● Exercise instructions: Write the data out in full and word for word. Do not include images.

*** Information shown Section Begins ***

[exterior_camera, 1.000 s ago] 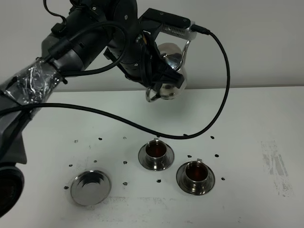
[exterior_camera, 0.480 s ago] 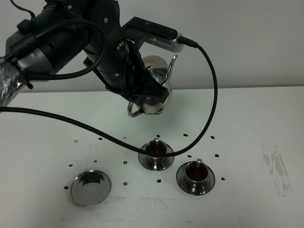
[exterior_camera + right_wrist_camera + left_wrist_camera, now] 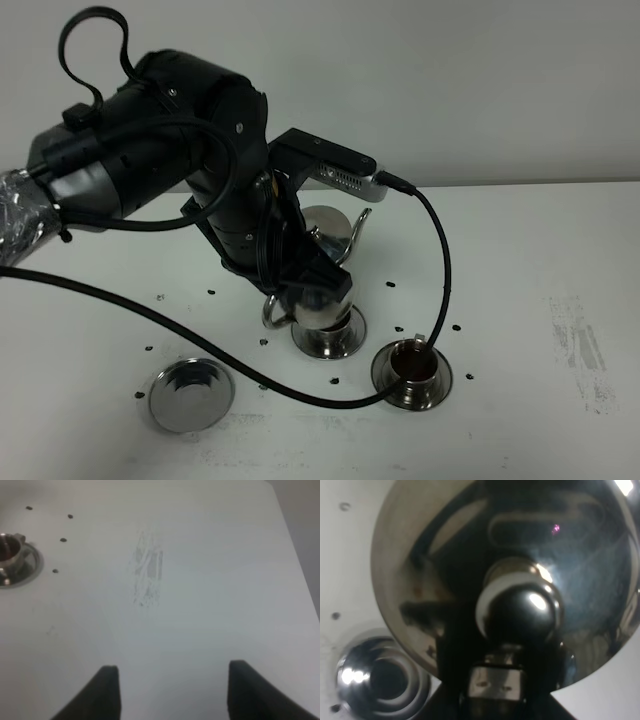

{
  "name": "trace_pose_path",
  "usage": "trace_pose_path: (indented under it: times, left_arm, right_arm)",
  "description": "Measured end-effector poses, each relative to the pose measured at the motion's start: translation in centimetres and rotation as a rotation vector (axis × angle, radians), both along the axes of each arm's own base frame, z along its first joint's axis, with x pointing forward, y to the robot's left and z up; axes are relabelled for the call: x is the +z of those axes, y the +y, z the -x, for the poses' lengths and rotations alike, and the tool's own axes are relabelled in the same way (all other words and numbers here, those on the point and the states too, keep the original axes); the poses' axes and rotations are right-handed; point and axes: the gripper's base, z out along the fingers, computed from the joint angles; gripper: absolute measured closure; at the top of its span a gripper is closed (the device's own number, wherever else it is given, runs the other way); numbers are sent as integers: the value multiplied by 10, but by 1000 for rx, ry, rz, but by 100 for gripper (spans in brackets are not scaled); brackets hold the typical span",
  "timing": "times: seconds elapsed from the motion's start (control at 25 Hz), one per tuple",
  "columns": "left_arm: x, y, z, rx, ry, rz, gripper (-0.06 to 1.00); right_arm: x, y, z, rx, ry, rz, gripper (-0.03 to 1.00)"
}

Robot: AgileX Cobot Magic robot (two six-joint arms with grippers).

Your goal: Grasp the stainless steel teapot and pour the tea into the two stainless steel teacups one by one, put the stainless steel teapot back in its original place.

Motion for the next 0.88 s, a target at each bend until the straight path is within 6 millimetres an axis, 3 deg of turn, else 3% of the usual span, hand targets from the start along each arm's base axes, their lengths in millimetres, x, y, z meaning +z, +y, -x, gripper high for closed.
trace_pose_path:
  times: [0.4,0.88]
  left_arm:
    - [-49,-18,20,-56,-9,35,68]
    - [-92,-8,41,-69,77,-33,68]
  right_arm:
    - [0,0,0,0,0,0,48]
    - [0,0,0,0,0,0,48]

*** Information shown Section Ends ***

● Exercise output:
[exterior_camera, 1.000 s ago] 
[exterior_camera, 0.480 s ago] 
[exterior_camera + right_wrist_camera + left_wrist_camera, now] 

{
  "name": "trace_pose_path",
  "usage": "trace_pose_path: (indented under it: times, left_arm, right_arm)",
  "description": "Measured end-effector poses, each relative to the pose measured at the motion's start: translation in centimetres and rotation as a rotation vector (axis × angle, radians), both along the axes of each arm's own base frame, z along its first joint's axis, with x pointing forward, y to the robot's left and z up; axes are relabelled for the call: x is the +z of those axes, y the +y, z the -x, for the poses' lengths and rotations alike, and the tool's own axes are relabelled in the same way (all other words and numbers here, those on the point and the states too, keep the original axes); the poses' axes and rotations are right-handed; point and axes: the gripper's base, z out along the fingers, computed from the joint angles; gripper: absolute measured closure; at the top of its span a gripper is closed (the device's own number, wherever else it is given, runs the other way); numbers are sent as integers: the value multiplied by 10, but by 1000 for rx, ry, rz, but by 100 for gripper (spans in brackets are not scaled); brackets hold the typical span",
  "timing": "times: seconds elapsed from the motion's start (control at 25 Hz), one per tuple",
  "columns": "left_arm: x, y, z, rx, ry, rz, gripper (-0.06 to 1.00); right_arm: x, y, z, rx, ry, rz, gripper (-0.03 to 1.00)"
}

Robot: AgileX Cobot Magic robot (two six-joint arms with grippers).

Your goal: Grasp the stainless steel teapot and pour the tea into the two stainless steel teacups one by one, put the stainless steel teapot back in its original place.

Motion for the next 0.88 s, a target at each bend until the straight path is within 6 millimetres an axis, 3 deg of turn, else 3% of the usual span, hand targets from the start along each arm's base axes, their lengths in millimetres, x, y, z meaning +z, +y, -x, gripper high for closed.
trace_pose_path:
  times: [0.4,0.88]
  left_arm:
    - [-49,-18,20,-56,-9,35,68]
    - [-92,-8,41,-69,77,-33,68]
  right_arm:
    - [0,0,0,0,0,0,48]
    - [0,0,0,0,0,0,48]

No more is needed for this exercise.